Technically that's true, but the result of a cryptographic hash like SHA-256 is (practically) guaranteed to be unique. Depending on the average length of an input line and how many of the lines are unique, storing only the SHA-256 hash value could take far less memory than storing the input lines along with a non-cryptographic 32-bit hash value.
You are describing a bad implementation of a bloom filter [1]. Anyway, people expect "uniq" to be correct in all cases (i.e., to never filter a unique line). A default implementation where it would possible (even with a minuscule chance) that this doesn't happen would be a recipe for disaster. It may be a cool option though ;)
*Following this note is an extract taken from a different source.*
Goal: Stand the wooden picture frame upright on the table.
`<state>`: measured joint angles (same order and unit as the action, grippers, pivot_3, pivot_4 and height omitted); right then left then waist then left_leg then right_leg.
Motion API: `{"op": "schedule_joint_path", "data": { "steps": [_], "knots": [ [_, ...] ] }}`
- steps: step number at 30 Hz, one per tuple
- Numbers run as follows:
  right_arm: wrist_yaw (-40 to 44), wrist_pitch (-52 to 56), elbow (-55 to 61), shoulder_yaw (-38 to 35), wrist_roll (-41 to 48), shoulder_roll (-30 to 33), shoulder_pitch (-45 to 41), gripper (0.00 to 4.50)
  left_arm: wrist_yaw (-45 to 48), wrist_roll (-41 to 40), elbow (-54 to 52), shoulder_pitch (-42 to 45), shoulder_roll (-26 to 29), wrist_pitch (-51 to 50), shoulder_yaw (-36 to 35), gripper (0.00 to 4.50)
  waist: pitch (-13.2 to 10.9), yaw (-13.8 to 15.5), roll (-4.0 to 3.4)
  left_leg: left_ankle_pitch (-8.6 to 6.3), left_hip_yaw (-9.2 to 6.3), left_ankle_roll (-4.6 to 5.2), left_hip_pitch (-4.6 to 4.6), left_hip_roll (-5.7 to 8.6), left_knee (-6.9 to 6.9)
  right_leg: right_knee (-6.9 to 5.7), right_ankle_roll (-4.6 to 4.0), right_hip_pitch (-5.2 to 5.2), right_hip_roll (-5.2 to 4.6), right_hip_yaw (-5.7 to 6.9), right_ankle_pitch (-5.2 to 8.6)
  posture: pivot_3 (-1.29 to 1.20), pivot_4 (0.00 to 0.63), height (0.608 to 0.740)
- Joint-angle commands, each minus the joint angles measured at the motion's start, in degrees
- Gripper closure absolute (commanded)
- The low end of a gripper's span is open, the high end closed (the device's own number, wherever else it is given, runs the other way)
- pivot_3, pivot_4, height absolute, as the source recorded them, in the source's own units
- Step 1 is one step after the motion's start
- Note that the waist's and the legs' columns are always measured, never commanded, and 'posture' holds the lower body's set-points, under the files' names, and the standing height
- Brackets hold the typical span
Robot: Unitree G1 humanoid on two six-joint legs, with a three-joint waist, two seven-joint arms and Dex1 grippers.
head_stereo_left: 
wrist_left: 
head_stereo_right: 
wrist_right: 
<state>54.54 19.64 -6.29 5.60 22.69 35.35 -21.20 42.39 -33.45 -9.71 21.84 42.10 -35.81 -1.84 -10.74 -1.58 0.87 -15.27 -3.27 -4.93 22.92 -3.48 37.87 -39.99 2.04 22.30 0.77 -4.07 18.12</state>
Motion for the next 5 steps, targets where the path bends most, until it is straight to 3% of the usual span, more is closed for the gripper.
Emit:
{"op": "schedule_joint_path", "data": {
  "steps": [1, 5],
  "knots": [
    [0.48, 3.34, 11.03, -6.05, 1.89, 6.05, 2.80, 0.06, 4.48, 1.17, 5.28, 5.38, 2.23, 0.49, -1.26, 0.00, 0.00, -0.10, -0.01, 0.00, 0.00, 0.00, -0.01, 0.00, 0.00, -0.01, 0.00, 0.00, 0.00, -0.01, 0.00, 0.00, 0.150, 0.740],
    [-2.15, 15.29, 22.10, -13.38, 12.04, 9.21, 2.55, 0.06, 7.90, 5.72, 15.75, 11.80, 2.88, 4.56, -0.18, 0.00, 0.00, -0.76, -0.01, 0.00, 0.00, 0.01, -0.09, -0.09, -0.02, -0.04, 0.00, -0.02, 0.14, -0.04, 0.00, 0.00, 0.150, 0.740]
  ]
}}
No, this is not a bad implementation of a bloom filter, and the size of the minuscule chance matters; unless SHA-256 has a flaw in it that we don't know about, SHA-256 collisions are far less likely than undetected hardware errors in your computer. The universe contains roughly 2²⁶⁵ protons, 500 protons per distinct SHA-256 value, and has existed for roughly 2⁵⁸ seconds, which means there are roughly 2¹⁹⁸ SHA-256 values per second of the age of the universe.
Typical undetected bit error rates on hard disks are one error per 10¹⁴ bits, which is about 2⁴⁷. If your lines are about 64 characters long, you'll have an undetected bit error roughly every 2^(47-6-3) = 2³⁸ lines. SHA-256 will give you an undetected hash collision roughly every 2²⁵⁵ lines. That is, for every 2²¹⁷ disk errors, SHA-256 will introduce an additional error. If you're hashing a billion lines a second (2³⁰) then that will be 2^(217-30) = 2¹⁸⁷ seconds, while the disk is giving you an undetected bit error every minute or so. A year is about 2²⁵ seconds, so that's about 2¹⁶² years, about 10⁴⁹. By comparison, stars will cease to form in about 10¹⁴ years, all planets will be flung from their orbits around the burned-out remnants of stars by random gravitational perturbations in about 10¹⁵ years, the stellar remnants will cease to form cold, dark galaxies in about 10²⁰ years, and all protons will have decayed in about 10⁴⁰ years.
And if you somehow manage to keep running uniq on your very large file at a billion lines a second, in a mere 500 times the amount of time from the universe's birth to the time when nothing is left of matter but black holes, SHA-256 will have produced your first random false collision.
Another possibly relevant note: there are about 2¹⁴⁹ Planck times per second. None of the above takes into account the Landauer and related quantum-mechanical limits to computation, which may be more stringent.